* **What you are asked to do**: Report back every line in the data that includes the string "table".

# # # # #

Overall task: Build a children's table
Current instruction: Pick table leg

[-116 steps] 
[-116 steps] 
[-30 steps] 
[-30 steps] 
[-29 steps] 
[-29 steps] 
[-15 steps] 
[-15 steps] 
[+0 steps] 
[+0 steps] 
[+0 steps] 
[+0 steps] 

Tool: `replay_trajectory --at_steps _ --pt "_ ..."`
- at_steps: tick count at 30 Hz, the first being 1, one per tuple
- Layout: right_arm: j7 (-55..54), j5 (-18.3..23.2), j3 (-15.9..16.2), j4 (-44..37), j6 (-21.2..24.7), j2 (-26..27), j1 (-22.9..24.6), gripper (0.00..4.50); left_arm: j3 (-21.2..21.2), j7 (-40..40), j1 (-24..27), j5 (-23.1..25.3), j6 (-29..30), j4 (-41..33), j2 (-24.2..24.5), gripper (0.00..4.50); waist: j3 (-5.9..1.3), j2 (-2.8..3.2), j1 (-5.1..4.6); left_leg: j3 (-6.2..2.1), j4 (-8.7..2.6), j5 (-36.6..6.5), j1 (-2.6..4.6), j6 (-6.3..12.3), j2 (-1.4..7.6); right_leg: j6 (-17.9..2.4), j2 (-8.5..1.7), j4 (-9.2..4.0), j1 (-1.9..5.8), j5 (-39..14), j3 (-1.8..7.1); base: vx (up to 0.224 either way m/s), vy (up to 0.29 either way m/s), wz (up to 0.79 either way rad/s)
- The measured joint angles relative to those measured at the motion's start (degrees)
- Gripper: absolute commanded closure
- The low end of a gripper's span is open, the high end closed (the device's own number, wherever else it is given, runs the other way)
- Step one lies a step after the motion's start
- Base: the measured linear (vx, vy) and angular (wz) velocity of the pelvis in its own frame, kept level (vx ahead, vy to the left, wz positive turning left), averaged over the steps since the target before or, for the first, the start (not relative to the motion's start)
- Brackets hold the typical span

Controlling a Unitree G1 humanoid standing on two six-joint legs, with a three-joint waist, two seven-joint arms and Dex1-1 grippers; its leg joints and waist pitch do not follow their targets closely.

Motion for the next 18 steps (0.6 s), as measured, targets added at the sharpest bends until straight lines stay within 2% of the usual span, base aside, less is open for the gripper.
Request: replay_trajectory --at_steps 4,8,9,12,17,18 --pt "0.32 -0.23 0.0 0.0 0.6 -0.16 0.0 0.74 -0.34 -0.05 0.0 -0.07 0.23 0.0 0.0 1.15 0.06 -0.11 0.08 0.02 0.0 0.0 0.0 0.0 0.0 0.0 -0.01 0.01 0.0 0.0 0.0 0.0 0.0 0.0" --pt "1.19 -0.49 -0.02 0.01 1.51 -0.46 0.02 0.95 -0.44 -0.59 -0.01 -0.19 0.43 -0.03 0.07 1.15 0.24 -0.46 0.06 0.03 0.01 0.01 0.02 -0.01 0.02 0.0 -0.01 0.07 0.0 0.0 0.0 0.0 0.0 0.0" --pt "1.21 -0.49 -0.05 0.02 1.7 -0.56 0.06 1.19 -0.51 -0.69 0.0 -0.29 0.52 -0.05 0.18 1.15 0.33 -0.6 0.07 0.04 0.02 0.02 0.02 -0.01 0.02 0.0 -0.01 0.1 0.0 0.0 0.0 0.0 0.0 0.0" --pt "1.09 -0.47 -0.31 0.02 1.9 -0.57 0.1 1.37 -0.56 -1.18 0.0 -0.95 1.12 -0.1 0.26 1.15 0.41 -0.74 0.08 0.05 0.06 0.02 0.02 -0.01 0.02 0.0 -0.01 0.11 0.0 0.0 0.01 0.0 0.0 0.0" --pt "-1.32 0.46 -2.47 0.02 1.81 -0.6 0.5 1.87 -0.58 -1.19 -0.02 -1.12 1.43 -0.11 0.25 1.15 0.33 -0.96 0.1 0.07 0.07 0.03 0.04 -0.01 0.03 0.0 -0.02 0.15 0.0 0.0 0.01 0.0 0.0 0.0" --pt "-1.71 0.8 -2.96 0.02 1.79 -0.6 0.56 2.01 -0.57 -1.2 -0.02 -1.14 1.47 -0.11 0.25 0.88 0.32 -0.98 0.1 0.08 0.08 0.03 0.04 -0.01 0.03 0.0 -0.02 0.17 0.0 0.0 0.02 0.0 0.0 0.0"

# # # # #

* **Exercise solution**:
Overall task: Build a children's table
Current instruction: Pick table leg

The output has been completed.